X = df_clean[features]
y = df_clean[label].astype(str) #since we are going to use a classifier

#numeric 
numeric_feat = ['year', 'price', 'body']
numeric_trans = Pipeline([ 
                          ('imputer', SimpleImputer()), 
                          ('scaler', StandardScaler()), 
])

#catagories
cata_feat = ['wine', 'winery', 'region', 'type']
#since our test will likely contain categories not in training 
#we need to tell our ordinal encoder use -1 for unknown values 
cata_trans = OrdinalEncoder(handle_unknown='use_encoded_value', unknown_value=-1) 
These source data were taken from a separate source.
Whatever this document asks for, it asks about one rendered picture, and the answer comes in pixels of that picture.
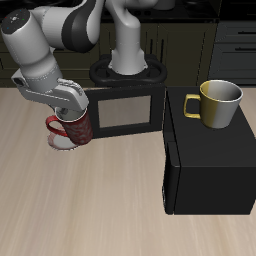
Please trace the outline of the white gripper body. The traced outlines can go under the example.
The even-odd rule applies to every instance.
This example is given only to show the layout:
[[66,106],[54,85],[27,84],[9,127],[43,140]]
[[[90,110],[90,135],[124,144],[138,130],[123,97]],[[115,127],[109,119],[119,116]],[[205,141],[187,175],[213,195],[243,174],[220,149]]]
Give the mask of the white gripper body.
[[58,85],[47,92],[32,91],[26,86],[19,88],[22,96],[31,101],[81,112],[89,105],[89,99],[82,87],[72,81],[59,78]]

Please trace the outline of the red mug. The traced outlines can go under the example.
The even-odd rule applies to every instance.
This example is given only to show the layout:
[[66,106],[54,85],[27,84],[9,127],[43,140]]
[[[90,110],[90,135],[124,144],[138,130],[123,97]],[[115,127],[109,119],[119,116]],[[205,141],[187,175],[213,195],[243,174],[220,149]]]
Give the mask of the red mug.
[[[52,127],[52,122],[58,122],[62,129]],[[46,119],[46,127],[56,135],[68,137],[76,145],[85,145],[93,138],[93,130],[87,110],[74,111],[56,107],[55,114]]]

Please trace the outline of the yellow and white mug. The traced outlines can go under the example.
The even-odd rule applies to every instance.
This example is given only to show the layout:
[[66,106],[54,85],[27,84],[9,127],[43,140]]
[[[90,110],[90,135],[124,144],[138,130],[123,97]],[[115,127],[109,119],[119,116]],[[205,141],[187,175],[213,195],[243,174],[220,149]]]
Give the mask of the yellow and white mug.
[[[187,118],[199,119],[211,129],[226,128],[238,108],[243,91],[236,84],[224,80],[209,80],[202,83],[198,94],[187,94],[183,103],[183,114]],[[188,113],[187,102],[199,101],[199,113]]]

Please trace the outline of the black microwave oven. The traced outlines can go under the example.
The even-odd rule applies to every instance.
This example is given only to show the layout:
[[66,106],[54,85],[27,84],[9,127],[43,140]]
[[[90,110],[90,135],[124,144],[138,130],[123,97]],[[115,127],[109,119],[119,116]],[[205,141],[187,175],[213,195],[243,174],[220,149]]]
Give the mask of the black microwave oven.
[[153,100],[149,122],[102,128],[100,101],[141,93],[131,88],[88,90],[93,137],[162,131],[166,152],[162,194],[166,213],[249,214],[256,201],[256,138],[240,109],[230,125],[220,130],[185,117],[185,96],[198,92],[197,87],[156,85],[147,90]]

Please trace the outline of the white plate with red rim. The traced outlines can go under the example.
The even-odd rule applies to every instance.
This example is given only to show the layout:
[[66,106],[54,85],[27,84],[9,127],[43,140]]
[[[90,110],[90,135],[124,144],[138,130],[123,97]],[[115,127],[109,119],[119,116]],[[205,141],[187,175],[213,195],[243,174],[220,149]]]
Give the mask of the white plate with red rim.
[[77,147],[68,137],[51,132],[47,138],[48,144],[55,150],[73,150]]

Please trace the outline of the dark kitchen cupboards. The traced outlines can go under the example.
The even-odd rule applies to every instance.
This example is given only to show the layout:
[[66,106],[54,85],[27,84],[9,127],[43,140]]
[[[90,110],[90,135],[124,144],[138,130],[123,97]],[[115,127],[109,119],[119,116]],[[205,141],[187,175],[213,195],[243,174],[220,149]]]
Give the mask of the dark kitchen cupboards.
[[[199,86],[209,80],[208,73],[217,26],[223,21],[244,21],[226,3],[236,0],[175,0],[174,9],[130,9],[141,22],[140,46],[145,54],[153,54],[167,69],[166,86]],[[2,19],[18,8],[33,9],[38,6],[74,7],[82,0],[0,0]],[[94,87],[90,80],[90,67],[103,54],[111,54],[116,47],[114,21],[103,10],[100,38],[88,53],[75,53],[56,49],[54,56],[65,79],[82,87]],[[19,66],[13,61],[0,31],[0,87],[16,87],[11,76]]]

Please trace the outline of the grey drawer cabinet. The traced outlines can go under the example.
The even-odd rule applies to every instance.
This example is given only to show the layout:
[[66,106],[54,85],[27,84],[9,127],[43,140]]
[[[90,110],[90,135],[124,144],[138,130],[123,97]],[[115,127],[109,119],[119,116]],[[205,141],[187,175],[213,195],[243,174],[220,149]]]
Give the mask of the grey drawer cabinet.
[[208,79],[256,86],[256,21],[218,24]]

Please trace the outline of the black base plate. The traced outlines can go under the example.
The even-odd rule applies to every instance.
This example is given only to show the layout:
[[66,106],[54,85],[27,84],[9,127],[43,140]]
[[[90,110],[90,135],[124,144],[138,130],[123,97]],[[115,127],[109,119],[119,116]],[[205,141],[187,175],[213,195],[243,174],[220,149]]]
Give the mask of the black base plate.
[[96,87],[127,87],[145,84],[162,83],[167,78],[166,67],[153,54],[146,54],[147,69],[135,75],[121,75],[108,67],[112,57],[103,54],[90,67],[89,76]]
preprocessor = ColumnTransformer([
                                  ('num', numeric_trans, numeric_feat),
                                  ('cat', cata_trans, cata_feat),
])

#pipleine it all together with a model
pipe = Pipeline([
                  ('preprocess', preprocessor),
                  ('rf', RandomForestClassifier(class_weight='balanced', random_state=69)) #this is our imbalance handler
])

#split our test train
X_train, X_test, y_train, y_test = train_test_split(X, y, test_size=0.2, random_state=69)

param_grid = {
    "rf__n_estimators": [100, 300],
    "rf__criterion": ['entropy'],
    "rf__max_depth": [4, 8, 12],
    "rf__max_features": ['auto','sqrt'],
    'rf__max_leaf_nodes': [16,32]
    }

#fit and score the model
cv = GridSearchCV( pipe, param_grid, n_jobs=-1, cv=5, verbose=10)
cv.fit(X_train, y_train.values.ravel())

print('The best score was: ', cv.best_score_, ' with the following parameters.\n')
print(cv.best_params_)
Fitting 5 folds for each of 24 candidates, totalling 120 fits


/usr/local/lib/python3.7/dist-packages/sklearn/model_selection/_split.py:680: UserWarning: The least populated class in y has only 2 members, which is less than n_splits=5.
  UserWarning,


The best score was:  0.8161023593681792  with the following parameters.

{'rf__criterion': 'entropy', 'rf__max_depth': 8, 'rf__max_features': 'auto', 'rf__max_leaf_nodes': 32, 'rf__n_estimators': 300}

Great our model scored well but we need to compare this to a benchmark for this I will use a R-0 model where we guess the most common class for everything.

Note: the warning here tells us about one of out classes not having alot of examples meaning our model may not predict this class often if at all. This is why we have passed class_weight=’balanced’ in our RF

df_r0 = (y_train.mode().values[0][0] == y_train).value_counts()
df_r0
rating
True      3655
False     1201
dtype: int64
df_r0[True]/(df_r0[True]+df_r0[False])
0.752677100494234

So guessing the most common class gives us an accuracy of 75% which is below our models performance 81%. Lets check how our model perfoms on test and wrap up our conclusions

cv.best_estimator_.score(X_test, y_test)
0.7981878088962109
df_r0 = (y_test.mode().values[0][0] == y_test).value_counts()
df_r0[True]/(df_r0[True]+df_r0[False])
0.7322899505766063

So we see a similar 6% improvement in test over guessing quality of wine. Is this a good improvement? Worth the effort? Well as with all great things statistical it depends……in this case it depends on how much you like your wine.

Thanks for reading my data exploration of bottles of wine. I hope you found it an enjoyable and informative read.